• Task to carry out: Reproduce the entries exactly. Omit none of them.

── The records

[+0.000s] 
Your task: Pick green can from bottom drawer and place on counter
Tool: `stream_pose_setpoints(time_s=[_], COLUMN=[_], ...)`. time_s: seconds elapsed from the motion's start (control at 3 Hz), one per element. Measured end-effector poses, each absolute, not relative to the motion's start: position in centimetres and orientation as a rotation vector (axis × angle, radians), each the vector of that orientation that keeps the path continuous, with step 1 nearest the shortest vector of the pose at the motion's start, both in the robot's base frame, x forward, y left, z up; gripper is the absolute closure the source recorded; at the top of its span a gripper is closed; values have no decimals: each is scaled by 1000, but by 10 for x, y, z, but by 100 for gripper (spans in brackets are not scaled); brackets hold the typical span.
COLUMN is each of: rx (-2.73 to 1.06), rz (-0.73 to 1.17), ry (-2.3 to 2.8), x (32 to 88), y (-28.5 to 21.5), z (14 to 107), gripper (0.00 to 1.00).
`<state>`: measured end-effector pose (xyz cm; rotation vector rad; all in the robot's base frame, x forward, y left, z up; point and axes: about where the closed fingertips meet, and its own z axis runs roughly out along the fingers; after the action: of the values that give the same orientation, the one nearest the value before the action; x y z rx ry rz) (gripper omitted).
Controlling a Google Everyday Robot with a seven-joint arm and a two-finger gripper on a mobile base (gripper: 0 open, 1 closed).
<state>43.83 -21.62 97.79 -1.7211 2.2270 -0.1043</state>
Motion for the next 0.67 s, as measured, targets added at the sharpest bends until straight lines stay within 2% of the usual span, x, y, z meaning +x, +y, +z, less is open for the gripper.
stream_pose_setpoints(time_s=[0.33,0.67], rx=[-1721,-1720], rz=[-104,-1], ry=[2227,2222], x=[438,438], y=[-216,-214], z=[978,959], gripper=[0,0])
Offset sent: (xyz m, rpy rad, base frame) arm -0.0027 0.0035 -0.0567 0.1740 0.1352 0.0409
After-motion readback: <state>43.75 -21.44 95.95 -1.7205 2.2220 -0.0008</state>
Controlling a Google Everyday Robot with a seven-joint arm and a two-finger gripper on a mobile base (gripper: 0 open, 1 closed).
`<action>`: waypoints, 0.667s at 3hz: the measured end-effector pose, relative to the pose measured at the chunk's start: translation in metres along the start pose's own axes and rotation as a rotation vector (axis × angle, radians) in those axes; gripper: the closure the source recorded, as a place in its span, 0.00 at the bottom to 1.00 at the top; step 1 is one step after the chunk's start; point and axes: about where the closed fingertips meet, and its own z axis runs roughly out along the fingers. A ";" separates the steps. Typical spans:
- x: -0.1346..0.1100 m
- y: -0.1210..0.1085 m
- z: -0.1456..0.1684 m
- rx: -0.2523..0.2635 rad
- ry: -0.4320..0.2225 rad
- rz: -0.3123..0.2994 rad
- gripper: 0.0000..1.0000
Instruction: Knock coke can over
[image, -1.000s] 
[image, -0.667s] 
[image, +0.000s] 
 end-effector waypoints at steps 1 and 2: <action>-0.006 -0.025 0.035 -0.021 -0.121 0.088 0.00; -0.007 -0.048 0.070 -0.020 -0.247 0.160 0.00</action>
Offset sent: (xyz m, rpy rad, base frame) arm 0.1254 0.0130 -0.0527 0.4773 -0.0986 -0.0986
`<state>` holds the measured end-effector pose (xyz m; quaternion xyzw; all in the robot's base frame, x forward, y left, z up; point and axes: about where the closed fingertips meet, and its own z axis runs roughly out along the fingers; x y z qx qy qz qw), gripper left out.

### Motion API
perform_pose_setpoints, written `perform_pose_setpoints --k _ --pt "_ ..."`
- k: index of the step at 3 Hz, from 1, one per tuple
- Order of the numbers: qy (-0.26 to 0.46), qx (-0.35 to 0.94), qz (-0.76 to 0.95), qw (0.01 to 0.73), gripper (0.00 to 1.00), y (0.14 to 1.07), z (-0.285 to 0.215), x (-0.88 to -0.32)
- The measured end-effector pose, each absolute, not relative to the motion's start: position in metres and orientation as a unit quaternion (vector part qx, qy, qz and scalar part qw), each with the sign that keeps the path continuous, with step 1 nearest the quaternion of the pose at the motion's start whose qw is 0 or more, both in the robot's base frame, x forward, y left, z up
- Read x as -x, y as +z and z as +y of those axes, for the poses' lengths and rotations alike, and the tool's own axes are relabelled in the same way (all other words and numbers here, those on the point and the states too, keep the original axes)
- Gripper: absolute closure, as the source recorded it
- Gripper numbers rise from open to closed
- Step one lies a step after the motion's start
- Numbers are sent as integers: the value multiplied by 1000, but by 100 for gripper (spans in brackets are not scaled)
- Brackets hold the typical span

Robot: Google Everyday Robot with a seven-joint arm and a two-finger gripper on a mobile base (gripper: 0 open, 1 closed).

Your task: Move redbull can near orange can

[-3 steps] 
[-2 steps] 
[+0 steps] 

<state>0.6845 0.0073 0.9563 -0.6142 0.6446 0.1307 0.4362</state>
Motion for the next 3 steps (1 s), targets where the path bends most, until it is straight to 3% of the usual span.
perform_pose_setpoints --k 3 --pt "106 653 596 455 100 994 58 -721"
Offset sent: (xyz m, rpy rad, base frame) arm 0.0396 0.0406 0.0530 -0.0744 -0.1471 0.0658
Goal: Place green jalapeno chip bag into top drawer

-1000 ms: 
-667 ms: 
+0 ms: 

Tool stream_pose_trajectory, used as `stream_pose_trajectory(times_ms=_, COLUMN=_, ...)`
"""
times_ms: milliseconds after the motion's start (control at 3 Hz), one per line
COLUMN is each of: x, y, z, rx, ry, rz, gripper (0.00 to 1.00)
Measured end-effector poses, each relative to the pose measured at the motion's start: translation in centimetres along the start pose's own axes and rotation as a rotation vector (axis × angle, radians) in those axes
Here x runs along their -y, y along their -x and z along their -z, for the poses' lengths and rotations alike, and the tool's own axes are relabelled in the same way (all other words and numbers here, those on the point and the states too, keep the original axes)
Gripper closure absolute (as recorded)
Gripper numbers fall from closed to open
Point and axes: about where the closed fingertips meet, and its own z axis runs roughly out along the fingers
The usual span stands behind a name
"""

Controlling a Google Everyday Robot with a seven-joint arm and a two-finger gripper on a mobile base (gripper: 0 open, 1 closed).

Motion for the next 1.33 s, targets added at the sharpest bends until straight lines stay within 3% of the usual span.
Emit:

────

• Reply:
[+0.000s] 
Your task: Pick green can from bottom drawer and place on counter
Tool: `stream_pose_setpoints(time_s=[_], COLUMN=[_], ...)`. time_s: seconds elapsed from the motion's start (control at 3 Hz), one per element. Measured end-effector poses, each absolute, not relative to the motion's start: position in centimetres and orientation as a rotation vector (axis × angle, radians), each the vector of that orientation that keeps the path continuous, with step 1 nearest the shortest vector of the pose at the motion's start, both in the robot's base frame, x forward, y left, z up; gripper is the absolute closure the source recorded; at the top of its span a gripper is closed; values have no decimals: each is scaled by 1000, but by 10 for x, y, z, but by 100 for gripper (spans in brackets are not scaled); brackets hold the typical span.
COLUMN is each of: rx (-2.73 to 1.06), rz (-0.73 to 1.17), ry (-2.3 to 2.8), x (32 to 88), y (-28.5 to 21.5), z (14 to 107), gripper (0.00 to 1.00).
`<state>`: measured end-effector pose (xyz cm; rotation vector rad; all in the robot's base frame, x forward, y left, z up; point and axes: about where the closed fingertips meet, and its own z axis runs roughly out along the fingers; after the action: of the values that give the same orientation, the one nearest the value before the action; x y z rx ry rz) (gripper omitted).
Controlling a Google Everyday Robot with a seven-joint arm and a two-finger gripper on a mobile base (gripper: 0 open, 1 closed).
<state>43.83 -21.62 97.79 -1.7211 2.2270 -0.1043</state>
Motion for the next 0.67 s, as measured, targets added at the sharpest bends until straight lines stay within 2% of the usual span, x, y, z meaning +x, +y, +z, less is open for the gripper.
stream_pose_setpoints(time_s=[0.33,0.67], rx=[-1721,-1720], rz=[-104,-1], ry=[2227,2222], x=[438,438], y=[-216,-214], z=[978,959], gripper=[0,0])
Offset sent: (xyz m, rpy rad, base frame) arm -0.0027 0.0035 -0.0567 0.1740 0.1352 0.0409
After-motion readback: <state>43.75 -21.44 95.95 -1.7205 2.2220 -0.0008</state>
Controlling a Google Everyday Robot with a seven-joint arm and a two-finger gripper on a mobile base (gripper: 0 open, 1 closed).
`<action>`: waypoints, 0.667s at 3hz: the measured end-effector pose, relative to the pose measured at the chunk's start: translation in metres along the start pose's own axes and rotation as a rotation vector (axis × angle, radians) in those axes; gripper: the closure the source recorded, as a place in its span, 0.00 at the bottom to 1.00 at the top; step 1 is one step after the chunk's start; point and axes: about where the closed fingertips meet, and its own z axis runs roughly out along the fingers. A ";" separates the steps. Typical spans:
- x: -0.1346..0.1100 m
- y: -0.1210..0.1085 m
- z: -0.1456..0.1684 m
- rx: -0.2523..0.2635 rad
- ry: -0.4320..0.2225 rad
- rz: -0.3123..0.2994 rad
- gripper: 0.0000..1.0000
Instruction: Knock coke can over
[image, -1.000s] 
[image, -0.667s] 
[image, +0.000s] 
 end-effector waypoints at steps 1 and 2: <action>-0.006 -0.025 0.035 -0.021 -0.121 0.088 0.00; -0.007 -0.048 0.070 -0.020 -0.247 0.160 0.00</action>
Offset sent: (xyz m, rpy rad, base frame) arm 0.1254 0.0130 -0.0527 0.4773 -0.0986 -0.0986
`<state>` holds the measured end-effector pose (xyz m; quaternion xyzw; all in the robot's base frame, x forward, y left, z up; point and axes: about where the closed fingertips meet, and its own z axis runs roughly out along the fingers; x y z qx qy qz qw), gripper left out.

### Motion API
perform_pose_setpoints, written `perform_pose_setpoints --k _ --pt "_ ..."`
- k: index of the step at 3 Hz, from 1, one per tuple
- Order of the numbers: qy (-0.26 to 0.46), qx (-0.35 to 0.94), qz (-0.76 to 0.95), qw (0.01 to 0.73), gripper (0.00 to 1.00), y (0.14 to 1.07), z (-0.285 to 0.215), x (-0.88 to -0.32)
- The measured end-effector pose, each absolute, not relative to the motion's start: position in metres and orientation as a unit quaternion (vector part qx, qy, qz and scalar part qw), each with the sign that keeps the path continuous, with step 1 nearest the quaternion of the pose at the motion's start whose qw is 0 or more, both in the robot's base frame, x forward, y left, z up
- Read x as -x, y as +z and z as +y of those axes, for the poses' lengths and rotations alike, and the tool's own axes are relabelled in the same way (all other words and numbers here, those on the point and the states too, keep the original axes)
- Gripper: absolute closure, as the source recorded it
- Gripper numbers rise from open to closed
- Step one lies a step after the motion's start
- Numbers are sent as integers: the value multiplied by 1000, but by 100 for gripper (spans in brackets are not scaled)
- Brackets hold the typical span

Robot: Google Everyday Robot with a seven-joint arm and a two-finger gripper on a mobile base (gripper: 0 open, 1 closed).

Your task: Move redbull can near orange can

[-3 steps] 
[-2 steps] 
[+0 steps] 

<state>0.6845 0.0073 0.9563 -0.6142 0.6446 0.1307 0.4362</state>
Motion for the next 3 steps (1 s), targets where the path bends most, until it is straight to 3% of the usual span.
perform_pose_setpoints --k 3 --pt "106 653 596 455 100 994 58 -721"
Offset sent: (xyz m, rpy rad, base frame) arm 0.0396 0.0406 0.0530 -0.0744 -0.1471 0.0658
Goal: Place green jalapeno chip bag into top drawer

-1000 ms: 
-667 ms: 
+0 ms: 

Tool stream_pose_trajectory, used as `stream_pose_trajectory(times_ms=_, COLUMN=_, ...)`
"""
times_ms: milliseconds after the motion's start (control at 3 Hz), one per line
COLUMN is each of: x, y, z, rx, ry, rz, gripper (0.00 to 1.00)
Measured end-effector poses, each relative to the pose measured at the motion's start: translation in centimetres along the start pose's own axes and rotation as a rotation vector (axis × angle, radians) in those axes
Here x runs along their -y, y along their -x and z along their -z, for the poses' lengths and rotations alike, and the tool's own axes are relabelled in the same way (all other words and numbers here, those on the point and the states too, keep the original axes)
Gripper closure absolute (as recorded)
Gripper numbers fall from closed to open
Point and axes: about where the closed fingertips meet, and its own z axis runs roughly out along the fingers
The usual span stands behind a name
"""

Controlling a Google Everyday Robot with a seven-joint arm and a two-finger gripper on a mobile base (gripper: 0 open, 1 closed).

Motion for the next 1.33 s, targets added at the sharpest bends until straight lines stay within 3% of the usual span.
Emit:

This is the complete answer.